第499話
「無駄話はそれ位で良いだろう?」
ブラートがいつもの調子を取り戻したならそれで良い。
俺は戦闘開始を望んだ。
「無駄話・・・、な?」
「・・・」
「一族の掟を破った者だ。いつ貴様を裏切るかは分からんぞ?」
俺へと揺さぶりを掛けて来るナヴァルーニイだったが、俺の答えは既に決まっている。
「関係無いな」
「ほお?」
「この人が其の道を選んだのなら、其れが正しい、正しく無いは重要じゃ無い。俺はこの人の選んだ道を肯定するさ」
「司・・・」
ブラートから何を聞いても、其れが全て真実かどうかは分からない。
ただ、今迄の関係から、この人の事を信用する事は既に決めている。
「ふっ・・・」
「ブラートさん?」
「ありがとう。その信に応えよう」
「・・・」
「この先、司がどんな道を選んだとしても、俺は最後迄、司を支持する」
「・・・はい」
俺がブラートに抱いているものと同じ考えを示してくれたブラート。
俺が頷き、応えると、ナヴァルーニイを見据え、構えを取った。
「愚か者が2人か」
「ふっ、そうかもな」
「ええ」
「・・・貴様等はどうするつもりだ?」
俺達を仲違いさせる事に失敗したナヴァルーニイは、オーケアヌスへと問い掛ける。
「愚問だな。我等の悲願は、守人達を打倒し、真に世界を我等のものにする事」
「・・・」
「そもそも、その昔の世では、エルフ族は守人に加担などしていなかった筈」
「え?」
「刻の流れが、誇り高き一族から、其れを奪ってしまったか」
オーケアヌスの言葉に、ついつい声を漏らしてしまった俺だったが、確かにエルフ族が守人側なら、ブラートが同行した時点で厳しいチェック等が有るのが普通だし、それが無かったという事は少なくとも、昔はエルフ族の深いところに守人との協力等は無かったのだろう。
「傲慢な考えだな」
「ほお?」
「この世界は、そもそも創造主の創りしもの。其れを、自らのものだと思うなど、思い上がりも甚だしい」
「なら、貴殿の命はどうなる?」
「無論、創造主のものだし、当然、捧げ終えている」
オーケアヌスとナヴァルーニイのやり取りを、無言で聞いていた俺の内心は・・・。
(今日はよくよく狂信者に縁の有る日だなぁ)
先程迄のユーラーレといい、このナヴァルーニイといい、何故、其処迄、ハッキリとしない存在への、狂った様な信心を持てるのか?
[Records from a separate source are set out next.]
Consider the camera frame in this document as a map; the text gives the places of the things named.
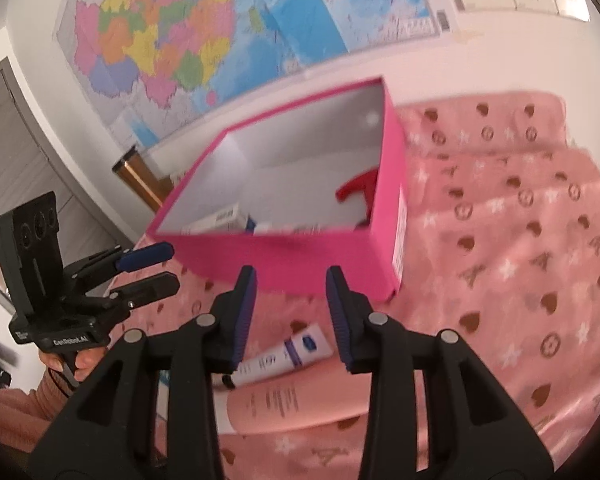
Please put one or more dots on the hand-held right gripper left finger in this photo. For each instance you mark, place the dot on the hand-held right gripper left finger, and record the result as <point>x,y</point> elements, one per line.
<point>245,310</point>

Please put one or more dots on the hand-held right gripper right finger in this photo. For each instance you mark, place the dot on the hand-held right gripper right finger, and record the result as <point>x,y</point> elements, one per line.
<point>337,310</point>

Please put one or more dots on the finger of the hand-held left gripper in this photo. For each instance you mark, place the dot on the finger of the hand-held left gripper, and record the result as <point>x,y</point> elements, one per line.
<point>152,286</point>
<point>145,256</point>

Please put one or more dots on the pink cardboard box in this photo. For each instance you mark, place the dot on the pink cardboard box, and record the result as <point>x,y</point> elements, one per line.
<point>280,265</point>

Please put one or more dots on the white tube with blue label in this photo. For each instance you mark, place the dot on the white tube with blue label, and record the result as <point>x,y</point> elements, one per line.
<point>280,355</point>

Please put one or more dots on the blue medicine box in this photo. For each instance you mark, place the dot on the blue medicine box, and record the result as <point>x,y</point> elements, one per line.
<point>220,220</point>

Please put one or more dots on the pink cosmetic tube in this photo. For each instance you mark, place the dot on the pink cosmetic tube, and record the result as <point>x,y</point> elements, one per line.
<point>290,405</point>

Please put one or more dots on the person's left forearm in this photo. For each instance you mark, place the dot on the person's left forearm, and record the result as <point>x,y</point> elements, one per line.
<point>25,400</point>

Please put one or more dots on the person's left hand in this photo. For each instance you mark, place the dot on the person's left hand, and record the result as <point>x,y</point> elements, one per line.
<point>87,362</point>

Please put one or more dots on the copper travel tumbler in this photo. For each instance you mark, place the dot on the copper travel tumbler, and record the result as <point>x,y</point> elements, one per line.
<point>140,180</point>

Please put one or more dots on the grey door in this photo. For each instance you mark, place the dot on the grey door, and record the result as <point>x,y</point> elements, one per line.
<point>25,150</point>

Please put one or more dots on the pink printed blanket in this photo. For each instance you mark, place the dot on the pink printed blanket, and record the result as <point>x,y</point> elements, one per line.
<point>505,240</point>

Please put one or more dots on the colourful wall map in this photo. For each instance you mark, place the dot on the colourful wall map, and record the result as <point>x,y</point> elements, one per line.
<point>180,35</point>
(神を信じ、救いを求める事は否定しないが、この世界で生きている人達よりも優先すべきものか?)
「それなら、我々は神に足掻き続けるとしよう」
「愚か者に何を言っても無駄な様だな」
宗教が広まる以前の世界を生き、永き刻を眠りの中で過ごしたオーケアヌスにとって、神の存在とは微妙なものなのだろう。
ハッキリとした口調で、神に背く様な発言に、ナヴァルーニイは呆れた様な様子をみせたのだった。
「ひっひっひっ、どう致しますか?」
「・・・」
「このまま、帰還するのも良いかと思いますが?」
「そうだな・・・」
どうやら、調子を取り戻したらしいムドレーツからの言葉に、ナヴァルーニイは少し考える素振りをみせたが・・・。
「・・・」
「ほお?」
「ひっひっひっ」
上空から陽のものとは違う光が降り注ぎ、連中は視線を上げて、驚いた様子をみせた。
(彼奴・・・)
上空では、仮面の男が光の剣を地上へと構えていたのだった。
「どうやら、彼奴は臨戦態勢に入っているらしいな?」
「ええ。ブラートさん・・・」
「分かっているさ。ナヴァルーニイ達は任せろ」
「はい」
ブラートへと頷き、空へと翔け上がる俺。
「見逃していただけませんかねぇ?」
ナヴァルーニイは仮面の男の様子を確認すると、直ぐにブラートへと構えを取ったが、ムドレーツは諦め悪く停戦を申し入れて来たが、当然、其れを受け入れる筈が無く・・・。
「無駄な期待だな」
「ひっひっひっ、残念です」
本当に思っているのかは分からない調子のムドレーツだったが、此方の意思は決まっている。
(此奴等は必ず俺の手で滅ぼす)
「行くぞ?」
仮面の男へと構えた俺。
「・・・」
「・・・っ⁈」
たった一瞬だったが、いつも通り無言の男の口元には、初めて目にする笑みが浮かんだ様に見えたのだった。